Há mil e uma razões pelas quais o consumidor mais entendido de vinho costuma torcer o nariz quando escuta a palavra "moscatel". A uva, que na realidade compreende uma família com mais de 200 variedades, tende a ser automaticamente associada a rótulos comerciais baratos e cheios de açúcar, produzidos em grandes volumes.
Uma garrafa de espumante moscatel, por exemplo, pode conter até 60 gramas de açúcar residual por litro. As características da uva, conhecida por seu dulçor, frutado e aromas intensos, historicamente a associaram exclusivamente a vinhos de sobremesa ─ que entre os brasileiros são consumidos nas festas de Natal e Ano Novo, acompanhado de pavê ou panetone.
Mas, para além dos vinhos licorosos, um movimento recente de ressignificação da moscatel chama a atenção de sommeliers e profissionais do segmento. Em terroirs chilenos, argentinos e até brasileiros, produtores de pequeno e médio porte estão mudando a forma como manejam e vinificam a uva.
O resultado são rótulos secos muito melhores e mais complexos do que os vendidos em massa nas prateleiras dos supermercados.
“A moscatel vinha sendo tratada como uva de vinho de volume. Eu comecei a perceber uma mudança, como sommelière e consumidora, nos últimos cinco anos”, diz Cássia Campos, que, com a sócia Daniela Bravin, comanda o Sede 261, eleito o “melhor bar de vinhos de São Paulo” em 2023.
A sommelière visitou diversas regiões chilenas recentemente e se surpreendeu com a qualidade dos novos moscatéis que estão surgindo. “Encontramos vinhos com perfil mais fino, complexidade aromática maior e até mesmo certa salinidade. Diversos produtores confirmam que do ponto de vista da vinicultura, eles estão tendo mais cuidado com o moscatel”, afirma Cássia.
O sucesso dessa nova geração de moscatéis tem mais a ver com o modo de produção do vinho do que com o tipo de uva utilizada.
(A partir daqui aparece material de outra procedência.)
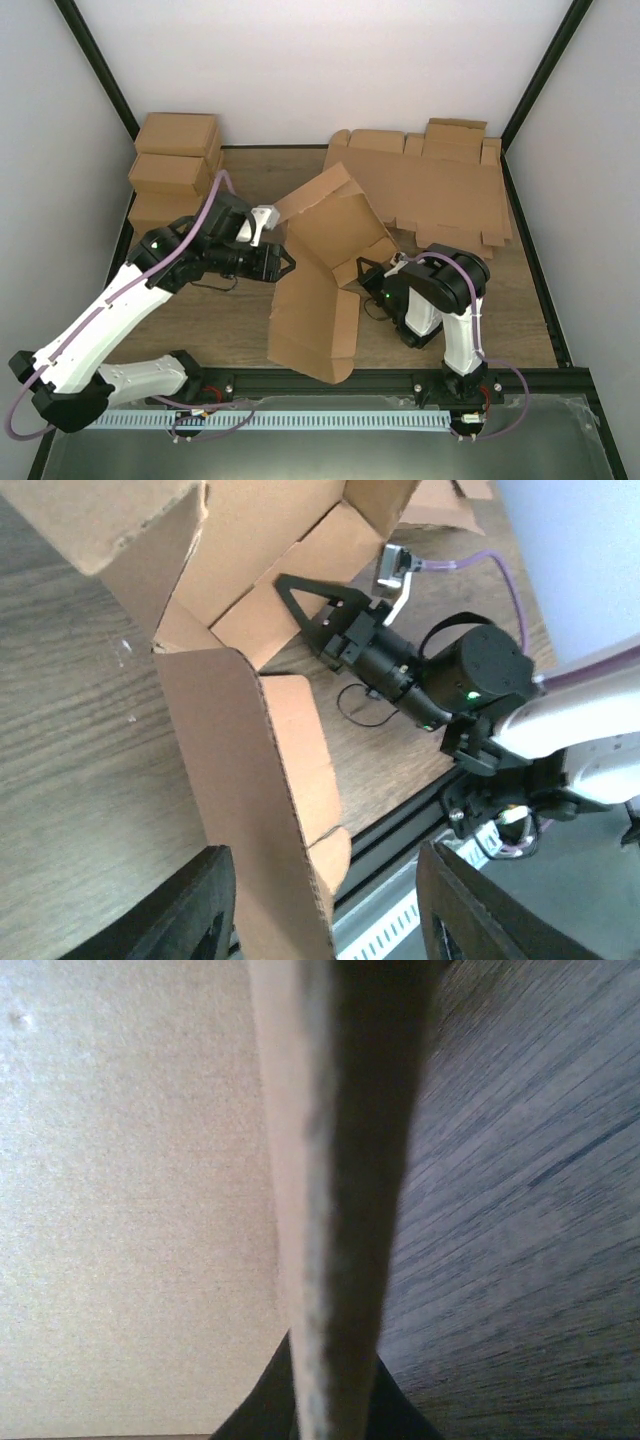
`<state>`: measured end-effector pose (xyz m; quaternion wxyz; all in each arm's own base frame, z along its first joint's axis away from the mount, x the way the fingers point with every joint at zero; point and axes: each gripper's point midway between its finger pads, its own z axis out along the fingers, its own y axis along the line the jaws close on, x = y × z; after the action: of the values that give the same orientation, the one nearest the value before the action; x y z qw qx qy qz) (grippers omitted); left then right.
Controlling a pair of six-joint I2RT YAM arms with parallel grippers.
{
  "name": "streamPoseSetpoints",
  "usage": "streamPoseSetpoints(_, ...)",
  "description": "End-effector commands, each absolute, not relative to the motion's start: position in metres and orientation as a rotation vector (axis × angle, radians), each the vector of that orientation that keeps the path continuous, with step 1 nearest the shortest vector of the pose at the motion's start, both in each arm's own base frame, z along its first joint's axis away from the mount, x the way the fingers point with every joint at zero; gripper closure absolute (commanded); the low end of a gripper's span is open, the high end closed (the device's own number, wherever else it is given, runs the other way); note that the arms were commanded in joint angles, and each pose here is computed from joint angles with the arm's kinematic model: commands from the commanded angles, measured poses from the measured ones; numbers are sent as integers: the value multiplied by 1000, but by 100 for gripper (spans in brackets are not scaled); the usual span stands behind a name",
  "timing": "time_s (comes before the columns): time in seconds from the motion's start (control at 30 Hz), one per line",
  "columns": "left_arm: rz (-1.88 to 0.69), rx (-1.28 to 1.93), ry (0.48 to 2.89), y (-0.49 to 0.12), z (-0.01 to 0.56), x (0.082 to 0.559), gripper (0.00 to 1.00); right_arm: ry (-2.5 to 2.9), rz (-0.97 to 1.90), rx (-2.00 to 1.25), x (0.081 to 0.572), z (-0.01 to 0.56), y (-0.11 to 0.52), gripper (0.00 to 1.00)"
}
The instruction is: Fold the paper box
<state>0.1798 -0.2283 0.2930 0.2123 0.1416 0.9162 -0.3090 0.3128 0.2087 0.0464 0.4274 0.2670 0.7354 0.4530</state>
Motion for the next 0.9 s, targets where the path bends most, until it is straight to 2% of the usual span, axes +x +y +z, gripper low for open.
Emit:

Obviamente, cada região tem uma uva que se dará melhor no terroir e que conferirá à bebida características específicas, mas o trabalho do produtor e do enólogo parece ser mais importante do que a uva em si, quando o assunto é produzir moscatel de mais qualidade.
“A doçura, por exemplo, não é responsabilidade da uva, mas sim uma escolha do produtor, que pode pode fazer o vinho doce ou não”, diz Bruno Bertoli, responsável pelos vinhos naturais e biodinâmicos do bar paulista Beverino. Ainda que a uva não seja o único critério de sucesso de um bom vinho, algumas variedades da família moscatel têm sido mais exploradas e dado ótimos rótulos, conta.
Um exemplo citado pelo sommelier é a Moscatel de Alexandria, uma das vinhas mais antigas existentes que passa por um “resgate” regional nas mãos de produtores chilenos. “Moscatel de Alexandria tem se difundido muito no Chile como uma redescoberta da tradição camponesa chilena da vinificação”.
A origem da moscatel remonta há mais de cinco mil anos, na região do mediterrâneo, onde até hoje é muito popular, sobretudo na Itália e na Espanha. Na América do Sul, esse tipo de uva foi introduzida em meados do século XVII e vingou muito bem no clima tropical, mas apesar disso também sofreu muita concorrência.
“As uvas presentes desde a colonização foram perdendo espaço para cepas que vinham de fora. Hoje, na esteira dos vinhos naturais, esse movimento se articulou como um resgate de tradição”, comenta Bertoli sobre os novos rótulos artesanais.
Já o responsável pela carta de vinhos do prestigiado restaurante Arturito, de Paola Carosella, o sommelier argentino Bautista Casafús acredita que o movimento de resgate da moscatel não é único.
“Existe um movimento geral de ressignificação de uvas. Na Argentina, por exemplo, aconteceu o mesmo com as uvas criollas. Vejo um movimento internacional de ressignificar uvas atreladas à má qualidade simplesmente por uma questão histórica ou cultural, e não pela uva em si”, diz.
Todos os sommeliers ouvidos pela reportagem do NeoFeed provaram e aprovaram alguns dos novos exemplares de moscatel. Apesar de se tratar de um movimento relativamente recente, a uva está de fato sendo trabalhada com mais carinho, proporcionando rótulos “espetaculares” e “surpreendentes”, definem os especialistas.
No Brasil, já há rótulos bons, secos e doces, disponíveis no mercado. O desafio é convencer o consumidor a superar o preconceito com a uva.
“A Moscatel é sim uma uva muito aromática que precisa ser contida de alguma forma para não virar chá de perfume”, defende Cassafús, “Quando isso é feito com sucesso, esses aromas florais são super agradáveis e você pode esperar um ótimo vinho.”